Exercise material:
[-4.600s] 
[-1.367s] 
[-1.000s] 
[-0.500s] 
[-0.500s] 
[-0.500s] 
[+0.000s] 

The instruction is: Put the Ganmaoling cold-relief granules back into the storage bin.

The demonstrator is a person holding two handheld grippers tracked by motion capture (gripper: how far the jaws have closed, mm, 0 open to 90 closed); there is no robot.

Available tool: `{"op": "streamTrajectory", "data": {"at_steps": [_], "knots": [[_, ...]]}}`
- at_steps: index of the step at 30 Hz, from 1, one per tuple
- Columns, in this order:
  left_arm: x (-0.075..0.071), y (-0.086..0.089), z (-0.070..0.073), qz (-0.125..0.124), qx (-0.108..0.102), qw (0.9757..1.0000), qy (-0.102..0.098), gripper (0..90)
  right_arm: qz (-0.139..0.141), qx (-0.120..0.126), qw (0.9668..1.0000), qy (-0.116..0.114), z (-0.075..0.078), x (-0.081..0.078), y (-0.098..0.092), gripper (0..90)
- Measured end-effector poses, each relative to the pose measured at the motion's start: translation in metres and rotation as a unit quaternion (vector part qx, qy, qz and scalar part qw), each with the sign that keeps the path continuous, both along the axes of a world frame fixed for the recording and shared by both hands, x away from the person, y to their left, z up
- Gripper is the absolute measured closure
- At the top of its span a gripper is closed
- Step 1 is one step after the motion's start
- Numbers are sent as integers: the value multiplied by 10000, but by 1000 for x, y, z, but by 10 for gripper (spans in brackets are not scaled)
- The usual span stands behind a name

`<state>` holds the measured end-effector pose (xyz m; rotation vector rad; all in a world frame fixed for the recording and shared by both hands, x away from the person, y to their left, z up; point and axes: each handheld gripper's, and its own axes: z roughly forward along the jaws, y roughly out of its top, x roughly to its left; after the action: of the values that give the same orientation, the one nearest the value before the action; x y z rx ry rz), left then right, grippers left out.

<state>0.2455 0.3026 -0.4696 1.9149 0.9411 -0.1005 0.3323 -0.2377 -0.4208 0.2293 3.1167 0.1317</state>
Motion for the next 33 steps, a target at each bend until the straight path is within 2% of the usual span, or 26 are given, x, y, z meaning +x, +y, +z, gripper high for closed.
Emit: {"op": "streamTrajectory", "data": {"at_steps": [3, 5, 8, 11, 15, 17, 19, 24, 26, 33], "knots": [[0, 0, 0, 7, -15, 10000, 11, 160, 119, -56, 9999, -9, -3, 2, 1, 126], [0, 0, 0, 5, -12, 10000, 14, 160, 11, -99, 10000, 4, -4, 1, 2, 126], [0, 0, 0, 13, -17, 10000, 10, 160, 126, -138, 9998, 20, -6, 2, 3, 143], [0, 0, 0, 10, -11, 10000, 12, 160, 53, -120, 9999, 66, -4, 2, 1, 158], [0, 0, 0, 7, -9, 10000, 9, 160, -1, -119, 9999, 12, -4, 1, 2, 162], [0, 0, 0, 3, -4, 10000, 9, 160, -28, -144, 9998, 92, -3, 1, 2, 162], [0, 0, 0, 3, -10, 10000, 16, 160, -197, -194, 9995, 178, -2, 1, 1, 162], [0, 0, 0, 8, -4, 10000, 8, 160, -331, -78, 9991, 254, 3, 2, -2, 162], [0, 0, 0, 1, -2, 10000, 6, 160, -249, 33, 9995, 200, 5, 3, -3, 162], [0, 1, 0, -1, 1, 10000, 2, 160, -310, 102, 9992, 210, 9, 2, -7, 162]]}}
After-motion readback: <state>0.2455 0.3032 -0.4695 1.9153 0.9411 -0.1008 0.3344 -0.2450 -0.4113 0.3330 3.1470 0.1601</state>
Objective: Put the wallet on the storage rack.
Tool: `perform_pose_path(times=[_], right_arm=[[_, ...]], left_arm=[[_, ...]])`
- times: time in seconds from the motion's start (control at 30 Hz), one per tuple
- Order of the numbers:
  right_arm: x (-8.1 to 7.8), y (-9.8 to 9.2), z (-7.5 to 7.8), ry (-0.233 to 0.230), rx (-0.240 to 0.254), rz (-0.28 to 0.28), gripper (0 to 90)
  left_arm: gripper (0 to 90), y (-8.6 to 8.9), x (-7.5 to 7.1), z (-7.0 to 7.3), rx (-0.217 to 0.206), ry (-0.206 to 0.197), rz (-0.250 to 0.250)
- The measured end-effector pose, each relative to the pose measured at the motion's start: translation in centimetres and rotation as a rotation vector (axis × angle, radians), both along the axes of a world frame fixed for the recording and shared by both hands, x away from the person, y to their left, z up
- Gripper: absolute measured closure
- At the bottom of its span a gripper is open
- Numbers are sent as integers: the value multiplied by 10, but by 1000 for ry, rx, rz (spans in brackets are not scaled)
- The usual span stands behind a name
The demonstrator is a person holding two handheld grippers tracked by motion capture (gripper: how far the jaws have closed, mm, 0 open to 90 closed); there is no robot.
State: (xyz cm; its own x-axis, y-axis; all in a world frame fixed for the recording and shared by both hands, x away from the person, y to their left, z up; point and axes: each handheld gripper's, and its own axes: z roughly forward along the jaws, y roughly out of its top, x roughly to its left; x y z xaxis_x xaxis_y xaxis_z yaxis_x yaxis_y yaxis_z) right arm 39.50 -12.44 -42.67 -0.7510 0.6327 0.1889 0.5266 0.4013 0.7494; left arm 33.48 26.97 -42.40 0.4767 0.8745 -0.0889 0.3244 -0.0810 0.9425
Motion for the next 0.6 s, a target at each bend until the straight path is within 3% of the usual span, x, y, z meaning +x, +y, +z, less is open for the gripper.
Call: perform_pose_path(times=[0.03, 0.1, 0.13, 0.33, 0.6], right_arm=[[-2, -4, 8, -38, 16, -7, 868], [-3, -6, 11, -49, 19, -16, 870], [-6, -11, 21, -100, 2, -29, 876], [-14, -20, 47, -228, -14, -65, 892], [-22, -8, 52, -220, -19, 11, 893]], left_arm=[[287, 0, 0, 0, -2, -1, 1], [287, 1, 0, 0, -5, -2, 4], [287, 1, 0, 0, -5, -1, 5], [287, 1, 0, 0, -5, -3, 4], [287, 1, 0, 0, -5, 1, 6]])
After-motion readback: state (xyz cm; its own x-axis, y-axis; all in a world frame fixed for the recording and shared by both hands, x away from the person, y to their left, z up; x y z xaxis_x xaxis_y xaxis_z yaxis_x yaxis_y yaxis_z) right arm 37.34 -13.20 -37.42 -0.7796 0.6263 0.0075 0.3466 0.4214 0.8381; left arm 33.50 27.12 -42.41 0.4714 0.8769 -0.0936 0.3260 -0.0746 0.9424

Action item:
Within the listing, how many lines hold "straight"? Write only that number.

Solution:
2